• _Data to use_:
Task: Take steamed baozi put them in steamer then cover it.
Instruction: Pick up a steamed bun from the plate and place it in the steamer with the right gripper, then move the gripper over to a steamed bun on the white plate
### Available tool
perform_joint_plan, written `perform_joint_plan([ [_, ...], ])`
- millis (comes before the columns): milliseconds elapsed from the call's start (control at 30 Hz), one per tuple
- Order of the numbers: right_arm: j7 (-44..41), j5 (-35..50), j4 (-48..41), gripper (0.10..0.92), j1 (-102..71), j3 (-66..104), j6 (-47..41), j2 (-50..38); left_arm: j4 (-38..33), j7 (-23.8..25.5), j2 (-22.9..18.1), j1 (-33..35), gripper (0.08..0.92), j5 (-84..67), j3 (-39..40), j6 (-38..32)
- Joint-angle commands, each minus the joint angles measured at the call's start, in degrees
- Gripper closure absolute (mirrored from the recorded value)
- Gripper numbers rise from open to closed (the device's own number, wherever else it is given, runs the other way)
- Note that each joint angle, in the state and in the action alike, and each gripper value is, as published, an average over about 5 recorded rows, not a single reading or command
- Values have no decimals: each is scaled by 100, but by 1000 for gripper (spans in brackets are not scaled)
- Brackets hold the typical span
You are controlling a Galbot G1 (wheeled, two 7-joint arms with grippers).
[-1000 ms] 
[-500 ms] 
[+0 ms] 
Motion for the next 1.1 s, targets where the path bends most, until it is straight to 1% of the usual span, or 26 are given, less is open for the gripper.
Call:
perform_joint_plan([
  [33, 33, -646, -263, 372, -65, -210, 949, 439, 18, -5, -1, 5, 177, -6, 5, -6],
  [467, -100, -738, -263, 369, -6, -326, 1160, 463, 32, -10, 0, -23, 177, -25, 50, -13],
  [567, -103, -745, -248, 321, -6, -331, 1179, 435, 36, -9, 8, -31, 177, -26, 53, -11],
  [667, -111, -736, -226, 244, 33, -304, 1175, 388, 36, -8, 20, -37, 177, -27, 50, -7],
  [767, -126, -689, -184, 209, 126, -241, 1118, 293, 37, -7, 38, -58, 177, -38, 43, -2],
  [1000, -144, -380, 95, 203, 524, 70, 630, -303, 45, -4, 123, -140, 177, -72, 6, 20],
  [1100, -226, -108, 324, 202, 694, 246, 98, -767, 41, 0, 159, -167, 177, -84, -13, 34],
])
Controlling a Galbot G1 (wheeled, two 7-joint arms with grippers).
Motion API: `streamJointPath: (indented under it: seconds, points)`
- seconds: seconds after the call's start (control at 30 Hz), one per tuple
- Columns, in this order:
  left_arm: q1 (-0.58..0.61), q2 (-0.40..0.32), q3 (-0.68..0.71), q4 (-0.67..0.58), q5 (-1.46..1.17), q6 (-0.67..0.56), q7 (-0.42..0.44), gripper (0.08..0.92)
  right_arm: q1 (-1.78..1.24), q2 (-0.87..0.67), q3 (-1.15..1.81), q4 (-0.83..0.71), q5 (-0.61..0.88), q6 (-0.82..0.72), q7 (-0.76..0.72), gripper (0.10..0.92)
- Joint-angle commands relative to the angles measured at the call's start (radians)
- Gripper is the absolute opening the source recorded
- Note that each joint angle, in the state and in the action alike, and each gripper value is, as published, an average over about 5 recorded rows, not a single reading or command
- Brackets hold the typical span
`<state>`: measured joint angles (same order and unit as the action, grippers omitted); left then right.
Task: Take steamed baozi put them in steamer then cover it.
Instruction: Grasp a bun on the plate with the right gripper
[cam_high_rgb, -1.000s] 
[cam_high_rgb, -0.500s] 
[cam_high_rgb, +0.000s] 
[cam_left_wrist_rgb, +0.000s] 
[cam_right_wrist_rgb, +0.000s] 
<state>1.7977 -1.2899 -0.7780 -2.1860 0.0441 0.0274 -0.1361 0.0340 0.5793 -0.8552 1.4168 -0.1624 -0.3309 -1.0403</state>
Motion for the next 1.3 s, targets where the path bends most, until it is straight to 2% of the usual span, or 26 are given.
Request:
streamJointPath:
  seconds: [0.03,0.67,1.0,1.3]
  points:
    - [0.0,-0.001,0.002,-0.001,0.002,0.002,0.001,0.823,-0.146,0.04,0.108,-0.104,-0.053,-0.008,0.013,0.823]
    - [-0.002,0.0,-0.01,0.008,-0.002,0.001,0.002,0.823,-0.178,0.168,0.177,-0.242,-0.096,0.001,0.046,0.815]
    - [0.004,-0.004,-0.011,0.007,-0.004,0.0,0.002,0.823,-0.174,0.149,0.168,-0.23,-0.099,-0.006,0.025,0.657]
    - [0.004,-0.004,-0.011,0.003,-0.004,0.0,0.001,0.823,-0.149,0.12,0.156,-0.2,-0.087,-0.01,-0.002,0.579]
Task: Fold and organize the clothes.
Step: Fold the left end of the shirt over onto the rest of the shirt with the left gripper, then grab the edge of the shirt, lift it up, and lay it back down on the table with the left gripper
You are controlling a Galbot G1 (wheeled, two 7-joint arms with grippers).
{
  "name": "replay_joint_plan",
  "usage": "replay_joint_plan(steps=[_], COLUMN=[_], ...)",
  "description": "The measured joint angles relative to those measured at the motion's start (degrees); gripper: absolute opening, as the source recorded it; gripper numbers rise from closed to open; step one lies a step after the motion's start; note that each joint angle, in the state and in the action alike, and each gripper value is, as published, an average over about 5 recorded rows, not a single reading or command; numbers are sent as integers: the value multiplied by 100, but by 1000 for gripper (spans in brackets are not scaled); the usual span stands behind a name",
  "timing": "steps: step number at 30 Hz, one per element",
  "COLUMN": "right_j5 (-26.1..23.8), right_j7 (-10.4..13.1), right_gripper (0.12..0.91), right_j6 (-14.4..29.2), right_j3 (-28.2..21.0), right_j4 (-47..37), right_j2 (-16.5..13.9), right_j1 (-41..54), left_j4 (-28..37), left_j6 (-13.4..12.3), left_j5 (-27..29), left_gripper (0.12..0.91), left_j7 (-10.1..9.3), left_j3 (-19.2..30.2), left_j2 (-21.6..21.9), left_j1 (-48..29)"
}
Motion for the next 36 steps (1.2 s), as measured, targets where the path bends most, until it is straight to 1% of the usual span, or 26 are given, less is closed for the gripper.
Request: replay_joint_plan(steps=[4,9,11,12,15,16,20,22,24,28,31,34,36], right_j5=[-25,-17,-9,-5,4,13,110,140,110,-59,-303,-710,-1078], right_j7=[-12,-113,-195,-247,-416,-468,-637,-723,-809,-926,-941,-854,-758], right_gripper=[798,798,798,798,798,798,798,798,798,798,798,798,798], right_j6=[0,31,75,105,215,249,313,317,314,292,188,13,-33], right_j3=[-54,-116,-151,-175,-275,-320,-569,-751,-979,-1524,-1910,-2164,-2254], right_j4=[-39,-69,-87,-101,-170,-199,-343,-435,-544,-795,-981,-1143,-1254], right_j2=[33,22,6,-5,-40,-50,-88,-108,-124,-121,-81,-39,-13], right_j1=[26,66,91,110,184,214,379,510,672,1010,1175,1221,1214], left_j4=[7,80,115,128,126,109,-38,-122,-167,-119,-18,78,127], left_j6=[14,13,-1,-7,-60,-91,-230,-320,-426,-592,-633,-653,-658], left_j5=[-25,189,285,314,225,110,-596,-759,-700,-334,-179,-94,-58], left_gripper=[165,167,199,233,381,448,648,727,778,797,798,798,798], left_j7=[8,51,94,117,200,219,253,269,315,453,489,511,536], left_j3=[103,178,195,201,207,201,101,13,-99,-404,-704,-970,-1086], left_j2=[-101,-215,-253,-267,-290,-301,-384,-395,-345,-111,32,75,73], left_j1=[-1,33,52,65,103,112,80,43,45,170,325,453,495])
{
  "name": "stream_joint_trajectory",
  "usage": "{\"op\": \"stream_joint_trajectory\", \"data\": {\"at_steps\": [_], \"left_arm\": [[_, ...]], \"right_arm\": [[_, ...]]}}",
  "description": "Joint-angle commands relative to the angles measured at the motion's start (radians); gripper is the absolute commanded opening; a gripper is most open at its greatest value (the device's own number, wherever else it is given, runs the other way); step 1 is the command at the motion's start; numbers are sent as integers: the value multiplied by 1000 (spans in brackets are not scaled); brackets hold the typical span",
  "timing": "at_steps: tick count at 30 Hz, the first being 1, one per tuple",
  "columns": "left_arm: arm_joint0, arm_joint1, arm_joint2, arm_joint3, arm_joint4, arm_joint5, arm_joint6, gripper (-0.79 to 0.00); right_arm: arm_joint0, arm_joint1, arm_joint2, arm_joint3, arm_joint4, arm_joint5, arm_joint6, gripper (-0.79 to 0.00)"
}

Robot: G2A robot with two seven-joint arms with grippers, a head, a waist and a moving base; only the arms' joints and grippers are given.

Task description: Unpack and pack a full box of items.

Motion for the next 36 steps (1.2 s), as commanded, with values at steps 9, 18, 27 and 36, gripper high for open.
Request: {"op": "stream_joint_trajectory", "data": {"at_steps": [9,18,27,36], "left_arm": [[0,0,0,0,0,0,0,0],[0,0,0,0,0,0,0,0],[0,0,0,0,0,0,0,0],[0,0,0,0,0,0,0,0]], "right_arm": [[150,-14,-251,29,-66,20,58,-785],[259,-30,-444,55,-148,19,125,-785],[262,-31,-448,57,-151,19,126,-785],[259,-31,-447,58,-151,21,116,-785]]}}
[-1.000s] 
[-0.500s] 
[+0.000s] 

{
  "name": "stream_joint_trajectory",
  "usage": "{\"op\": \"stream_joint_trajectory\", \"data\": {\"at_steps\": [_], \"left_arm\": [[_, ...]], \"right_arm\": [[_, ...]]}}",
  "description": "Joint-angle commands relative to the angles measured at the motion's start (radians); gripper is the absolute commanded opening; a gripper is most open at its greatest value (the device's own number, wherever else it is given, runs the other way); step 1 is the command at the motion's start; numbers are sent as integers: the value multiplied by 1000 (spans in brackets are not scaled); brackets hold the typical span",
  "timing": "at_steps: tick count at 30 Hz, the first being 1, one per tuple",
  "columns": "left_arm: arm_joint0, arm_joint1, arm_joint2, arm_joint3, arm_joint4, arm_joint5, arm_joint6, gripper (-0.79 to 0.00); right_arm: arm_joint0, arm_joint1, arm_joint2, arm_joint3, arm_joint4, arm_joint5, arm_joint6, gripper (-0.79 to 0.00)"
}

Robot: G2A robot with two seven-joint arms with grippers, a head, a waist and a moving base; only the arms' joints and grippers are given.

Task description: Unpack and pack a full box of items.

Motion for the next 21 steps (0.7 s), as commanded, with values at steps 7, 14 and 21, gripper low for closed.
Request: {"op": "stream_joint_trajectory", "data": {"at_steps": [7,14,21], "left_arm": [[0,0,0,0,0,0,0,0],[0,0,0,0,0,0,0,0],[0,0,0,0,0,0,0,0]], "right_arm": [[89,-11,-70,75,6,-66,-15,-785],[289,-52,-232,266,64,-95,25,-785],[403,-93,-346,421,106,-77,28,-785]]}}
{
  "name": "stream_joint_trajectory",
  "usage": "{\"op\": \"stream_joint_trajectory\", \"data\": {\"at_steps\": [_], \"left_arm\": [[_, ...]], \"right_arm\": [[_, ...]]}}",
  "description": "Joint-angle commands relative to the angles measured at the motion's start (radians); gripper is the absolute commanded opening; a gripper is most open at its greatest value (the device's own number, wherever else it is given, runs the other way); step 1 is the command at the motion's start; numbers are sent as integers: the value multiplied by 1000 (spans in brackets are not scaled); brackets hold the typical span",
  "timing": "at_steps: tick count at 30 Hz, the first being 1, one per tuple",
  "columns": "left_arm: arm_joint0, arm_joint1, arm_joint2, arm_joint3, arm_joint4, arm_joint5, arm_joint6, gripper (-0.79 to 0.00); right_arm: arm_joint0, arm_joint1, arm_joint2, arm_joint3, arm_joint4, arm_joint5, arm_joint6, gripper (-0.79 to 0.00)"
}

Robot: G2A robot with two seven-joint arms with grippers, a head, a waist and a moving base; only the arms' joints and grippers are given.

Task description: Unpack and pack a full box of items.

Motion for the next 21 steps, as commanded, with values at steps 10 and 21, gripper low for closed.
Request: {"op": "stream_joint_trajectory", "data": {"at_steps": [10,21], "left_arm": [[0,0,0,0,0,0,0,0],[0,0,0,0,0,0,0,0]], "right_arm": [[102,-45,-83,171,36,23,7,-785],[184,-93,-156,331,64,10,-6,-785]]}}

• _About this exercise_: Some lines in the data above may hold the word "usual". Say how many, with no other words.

• _The completed task_: 4